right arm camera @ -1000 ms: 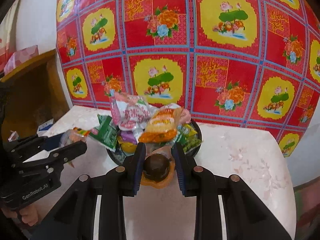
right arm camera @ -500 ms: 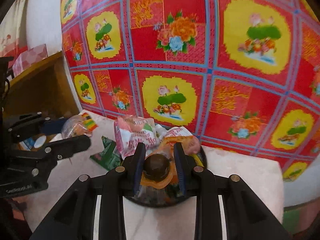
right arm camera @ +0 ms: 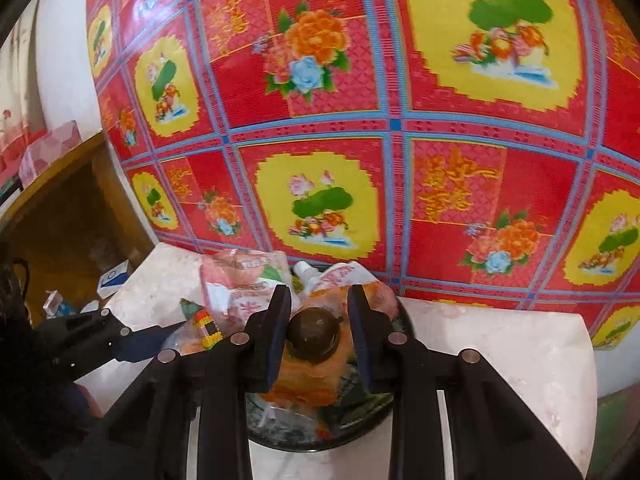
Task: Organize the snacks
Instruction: 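Lower the candy packet and brown snack onto the snack pile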
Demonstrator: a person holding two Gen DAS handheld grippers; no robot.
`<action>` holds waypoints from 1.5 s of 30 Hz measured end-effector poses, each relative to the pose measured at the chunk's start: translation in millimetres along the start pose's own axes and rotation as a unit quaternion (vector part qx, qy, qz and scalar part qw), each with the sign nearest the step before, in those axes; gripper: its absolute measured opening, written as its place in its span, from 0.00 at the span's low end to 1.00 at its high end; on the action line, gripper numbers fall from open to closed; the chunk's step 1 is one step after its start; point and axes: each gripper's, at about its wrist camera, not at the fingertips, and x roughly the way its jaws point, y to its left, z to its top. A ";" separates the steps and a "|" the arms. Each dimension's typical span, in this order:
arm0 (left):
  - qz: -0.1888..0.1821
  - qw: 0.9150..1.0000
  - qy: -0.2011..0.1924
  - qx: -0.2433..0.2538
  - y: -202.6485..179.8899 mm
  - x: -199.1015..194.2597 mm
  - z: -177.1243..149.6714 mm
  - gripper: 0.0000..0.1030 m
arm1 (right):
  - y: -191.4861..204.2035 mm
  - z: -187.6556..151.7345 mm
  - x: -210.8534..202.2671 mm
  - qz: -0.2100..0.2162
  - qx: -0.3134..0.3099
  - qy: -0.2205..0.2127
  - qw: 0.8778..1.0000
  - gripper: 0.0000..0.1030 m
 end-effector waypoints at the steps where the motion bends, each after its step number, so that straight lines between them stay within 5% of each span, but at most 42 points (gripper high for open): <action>1: 0.001 1.000 0.003 0.003 -0.6 1.9 -1.4 0.36 | -2.0 -0.9 -0.4 -0.004 0.002 -0.001 1.000 0.30; 25: 0.012 0.998 0.062 -0.001 -0.3 21.7 -4.7 0.37 | -49.8 -19.0 28.0 -0.025 0.098 0.044 0.994 0.30; 45: 0.020 0.995 0.096 -0.007 0.5 33.6 -4.4 0.39 | -40.9 -22.6 40.9 -0.039 0.086 0.052 0.994 0.30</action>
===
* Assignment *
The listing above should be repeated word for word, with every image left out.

* Written solution *
right arm camera @ -1000 ms: 
right arm camera @ -500 ms: 
right arm camera @ +0 ms: 
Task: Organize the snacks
Instruction: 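Lower the candy packet and brown snack onto the snack pile
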Demonstrator: a person holding two Gen DAS handheld grippers; no robot.
`<action>` holds waypoints from 1.5 s of 30 Hz measured end-effector poses, each relative to the pose measured at the chunk's start: translation in millimetres along the start pose's own axes and rotation as a unit quaternion (vector part qx, qy, qz and scalar part qw), each with the sign nearest the step before, in those axes; gripper: its absolute measured opening, written as its place in its span, from 0.00 at the span's low end to 1.00 at its high end; on the action line, gripper numbers fall from open to closed; the chunk's step 1 is one step after its start; point and axes: each gripper's, at about its wrist camera, not at the fingertips, and x roughly the way its jaws point, y to its left, z to its top. A ";" separates the steps and a "|" the arms. Each dimension's typical span, in this order:
arm0 (left):
  - qz: -0.1888..0.1821
  - qw: 0.9150..1.0000
  - qy: -0.2011..0.1924
  - qx: -0.2433..0.2538
  - y: -202.6485..179.8899 mm
  - x: -199.1015..194.2597 mm
  - z: -177.1243..149.6714 mm
  - gripper: 0.0000..0.1030 m
arm1 (right):
  - y: -191.4861..204.2035 mm
  - z: -187.6556..151.7345 mm
  - x: -210.8534..202.2671 mm
  - qz: -0.2100..0.2162
  - qx: -0.3134..0.3099
  - qy: -0.2205..0.2127
  - qw: 0.8778..1.0000
  - gripper: 0.0000..0.1030 m
 end-effector waypoints at the steps where the motion bends, each after its step number, so that straight lines between them stay within 5% of each span, but at most 42 points (gripper high for open): <action>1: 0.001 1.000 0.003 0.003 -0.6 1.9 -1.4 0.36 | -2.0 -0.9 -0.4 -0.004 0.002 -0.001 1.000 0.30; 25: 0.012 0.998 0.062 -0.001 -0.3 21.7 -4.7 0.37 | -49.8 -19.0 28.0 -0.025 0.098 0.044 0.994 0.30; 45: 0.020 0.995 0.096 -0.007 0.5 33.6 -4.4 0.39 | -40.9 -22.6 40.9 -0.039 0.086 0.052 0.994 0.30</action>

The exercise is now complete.